Goiás registrou taxa de desemprego de 4% no segundo trimestre de 2026, conforme dados da Pesquisa Nacional por Amostra de Domicílios Contínua (PNAD Contínua), do Instituto Brasileiro de Geografia e Estatística (IBGE). O índice representa queda em relação ao trimestre anterior, quando foi de 5,1%, e fica abaixo da média nacional de 5,4% no mesmo período.
O levantamento do IBGE também detalhou outros indicadores do mercado de trabalho estadual. A taxa de informalidade alcançou 36,1% entre abril e junho. Este percentual subiu frente aos 34,2% do trimestre anterior, mas permaneceu abaixo da média brasileira, que atingiu 37,4%.

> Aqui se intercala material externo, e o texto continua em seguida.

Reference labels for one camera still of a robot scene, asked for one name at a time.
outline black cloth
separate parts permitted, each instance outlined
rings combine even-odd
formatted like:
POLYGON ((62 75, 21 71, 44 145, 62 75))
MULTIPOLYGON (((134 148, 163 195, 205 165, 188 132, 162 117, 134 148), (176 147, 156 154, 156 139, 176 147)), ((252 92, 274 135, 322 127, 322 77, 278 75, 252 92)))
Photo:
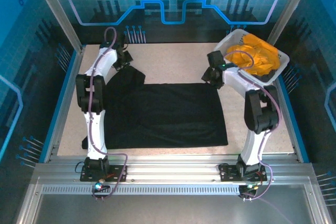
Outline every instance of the black cloth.
MULTIPOLYGON (((221 101, 207 83, 144 84, 131 66, 106 85, 107 149, 227 145, 221 101)), ((87 148, 87 138, 82 147, 87 148)))

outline yellow cloth
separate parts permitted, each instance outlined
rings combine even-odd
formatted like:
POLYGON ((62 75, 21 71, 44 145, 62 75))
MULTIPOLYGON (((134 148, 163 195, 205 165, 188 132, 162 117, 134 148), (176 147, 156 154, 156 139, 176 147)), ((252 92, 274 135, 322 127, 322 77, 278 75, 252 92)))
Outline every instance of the yellow cloth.
MULTIPOLYGON (((235 50, 245 51, 254 59, 254 66, 249 69, 244 69, 249 74, 263 76, 269 74, 271 70, 277 70, 280 67, 278 50, 269 43, 259 39, 253 34, 247 34, 243 37, 243 45, 231 46, 226 52, 235 50)), ((226 57, 229 61, 237 66, 249 67, 252 65, 252 60, 247 54, 234 52, 226 57)))

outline white basket
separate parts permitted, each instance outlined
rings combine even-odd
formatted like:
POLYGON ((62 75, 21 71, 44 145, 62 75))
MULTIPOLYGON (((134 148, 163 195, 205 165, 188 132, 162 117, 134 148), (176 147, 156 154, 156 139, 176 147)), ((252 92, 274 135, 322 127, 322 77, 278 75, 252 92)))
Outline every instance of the white basket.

Um dado relevante foi a subutilização da força de trabalho em Goiás, que registrou 8% no segundo trimestre. Esse número marca o menor percentual na série histórica da PNAD Contínua no estado. O indicador considera pessoas desocupadas, trabalhadores subocupados por insuficiência de horas e aqueles disponíveis para trabalhar, mas fora da força de trabalho.
A informalidade em Goiás, apesar do avanço comparado aos três meses anteriores, manteve-se inferior ao dado nacional. A PNAD Contínua acompanha trimestralmente as condições do mercado, fornecendo dados sobre emprego, desemprego, informalidade e subutilização da população.